My son while not speaking much, is advanced in other areas such as running, climbing, and throwing, and as it turns out, he’s decided he doesn’t need to wait for the big two point oh to jump right into the once-thought-to-be-mythical but now very real-so-very-real terrible twos.
To be fair, there’s a lot of awesomeness. Like the mad-crazy-love. The curiosity at literally everything. The imitating [sometimes embarrassing when done in the company of others as your son finds tweezers and proceeds to ‘do’ his eyebrows], and the sleeping, oh dear God the sleeping is eternally beautiful and I will forever love this part of growing up.
But back to those terrible twos.
I’m okay with the new pickiness over all things food [and the tossing to the floor of all things food, which if you have advice, I will love you forever] but its the other new development that is getting to me: specifically, the swatting. My gentle little chipmunk who is usually the one beat upon at playgrounds and in livingrooms everywhere is now the one raising his baby hands at others. And this stern former-teacher who could stop children in their tracks with the look is absolutely baffled as to how to address this since my kid? He seems to think the look is the funniest thing ever.
In his defense, he doesn’t go up to children to smack them, he does it when they enter into what he perceives as his personal space, such as entering the ‘toy house’ in the playground he was in first, or any other circumstance in which he feels like he needs to ‘defend himself’. The swat is not hard. It could almost be confused for him patting the child on the head. And it has yet to provoke a cry. Most children just look at him with a confused expression and carry on their business. And while Baby Center tells me this is normal, it’s still swatting, it could get painful when he develops more strength, and well, it’s still not cool.
When the situation occurs, I get on eye-level, hold his hands firmly in mine and tell him no. I tell him we do not put our hands on people this way. I then take his hand and run it gently over my cheek to model gentle behavior and if we know the child affected, I take his hand and model gentle pat on the shoulder to show that if he must touch, this is how. He gets it in that moment, he looks down with puppy dog eyes, he models the behavior I showed him, and then ten minutes later, he completely forgets again.
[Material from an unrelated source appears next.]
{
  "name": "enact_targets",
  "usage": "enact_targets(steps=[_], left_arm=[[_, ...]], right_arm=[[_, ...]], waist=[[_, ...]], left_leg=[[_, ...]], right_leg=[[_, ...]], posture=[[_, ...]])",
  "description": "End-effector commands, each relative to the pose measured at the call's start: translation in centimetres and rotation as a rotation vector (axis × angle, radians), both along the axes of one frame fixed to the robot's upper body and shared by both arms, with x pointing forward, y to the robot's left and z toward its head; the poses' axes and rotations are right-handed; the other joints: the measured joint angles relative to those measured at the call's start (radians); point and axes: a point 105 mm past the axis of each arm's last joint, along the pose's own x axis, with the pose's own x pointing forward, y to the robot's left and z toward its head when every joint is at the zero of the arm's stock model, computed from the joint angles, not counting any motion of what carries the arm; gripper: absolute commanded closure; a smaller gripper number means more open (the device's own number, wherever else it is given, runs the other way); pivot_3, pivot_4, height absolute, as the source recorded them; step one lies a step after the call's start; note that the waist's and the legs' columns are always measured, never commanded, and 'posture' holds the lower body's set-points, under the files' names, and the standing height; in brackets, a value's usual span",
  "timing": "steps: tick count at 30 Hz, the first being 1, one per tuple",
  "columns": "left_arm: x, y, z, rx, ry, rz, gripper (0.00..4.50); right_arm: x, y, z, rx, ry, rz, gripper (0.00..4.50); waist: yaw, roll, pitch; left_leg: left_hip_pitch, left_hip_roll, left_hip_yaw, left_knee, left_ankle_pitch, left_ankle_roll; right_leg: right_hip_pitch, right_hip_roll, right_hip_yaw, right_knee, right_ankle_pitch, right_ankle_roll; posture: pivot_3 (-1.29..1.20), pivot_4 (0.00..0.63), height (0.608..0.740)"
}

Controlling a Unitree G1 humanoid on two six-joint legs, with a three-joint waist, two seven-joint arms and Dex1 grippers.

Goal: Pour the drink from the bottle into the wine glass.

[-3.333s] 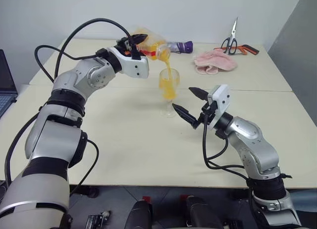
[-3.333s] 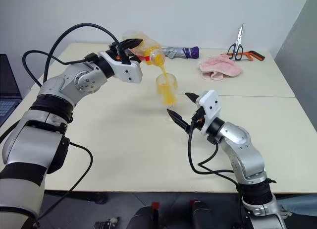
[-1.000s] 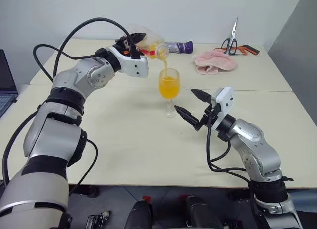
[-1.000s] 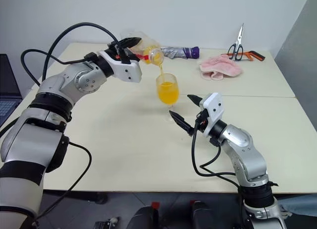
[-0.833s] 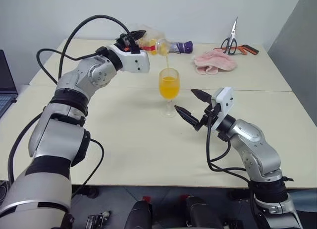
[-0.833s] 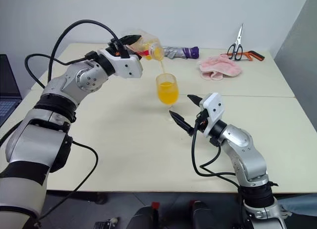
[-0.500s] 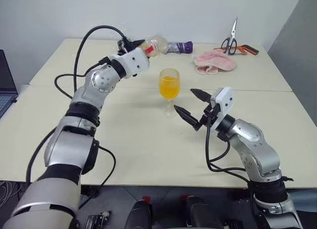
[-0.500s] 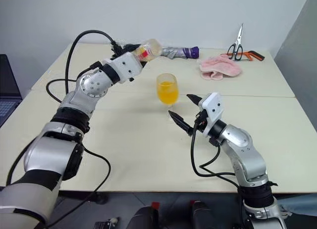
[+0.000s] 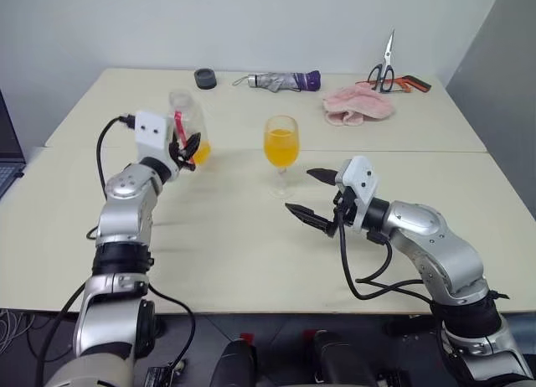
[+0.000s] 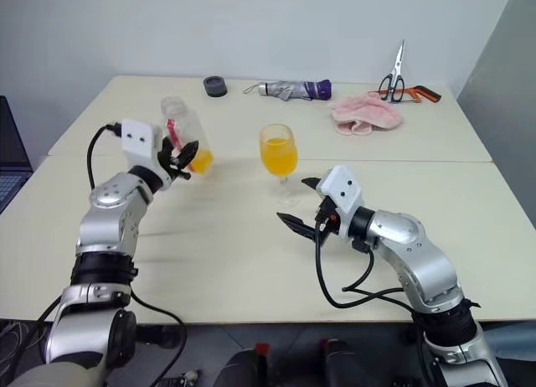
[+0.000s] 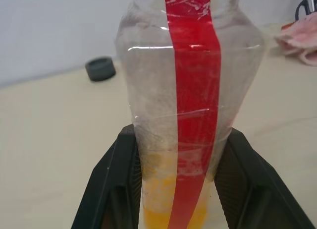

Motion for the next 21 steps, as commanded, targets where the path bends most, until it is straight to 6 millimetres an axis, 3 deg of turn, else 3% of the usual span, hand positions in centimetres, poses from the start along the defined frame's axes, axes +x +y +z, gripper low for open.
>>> enact_targets(steps=[1,10,21], left_arm=[[-1.0,0.9,2.7,-0.064,-0.077,0.015,2.84],[-1.2,3.4,-0.2,-0.100,0.035,0.098,2.84],[-0.9,3.7,-2.5,-0.013,0.098,0.107,2.84]], right_arm=[[-1.1,1.1,1.4,-0.005,-0.041,0.087,0.00],[-0.6,2.0,1.7,-0.021,-0.027,0.100,0.00],[0.3,2.4,2.2,0.000,-0.042,0.052,0.00]], waist=[[0.004,0.000,0.000],[0.009,0.000,0.000],[0.015,0.000,0.000]], left_leg=[[0.000,0.000,0.000,0.002,0.000,0.000],[0.001,-0.001,-0.001,0.006,0.000,0.000],[0.001,-0.001,-0.001,0.006,0.000,0.000]], right_leg=[[0.000,0.000,0.000,0.001,0.000,0.000],[0.002,0.001,-0.001,0.004,0.000,0.000],[0.002,0.001,0.000,0.004,0.000,0.000]], posture=[[0.00,0.150,0.740],[0.00,0.150,0.740],[0.00,0.150,0.740]])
He is not destructive or mean-spirited, but I don’t want the swatting to lead to hitting or punching and want to stop it now at this particular phase. It’s tough because I see in the moment, when a child is up in his grill, he doesn’t pause to think, he swats, and well, I’m just confused as to how most effectively deal with this new turn of events in the ever changing parenting game.
How are you handling, or plan to handle, the discipline thing? Ever faced swatting? How did you successfully solve it? Or are you reading this with marker stained jeans and egg discards in your hair and are just glad to hear you’re not the only one?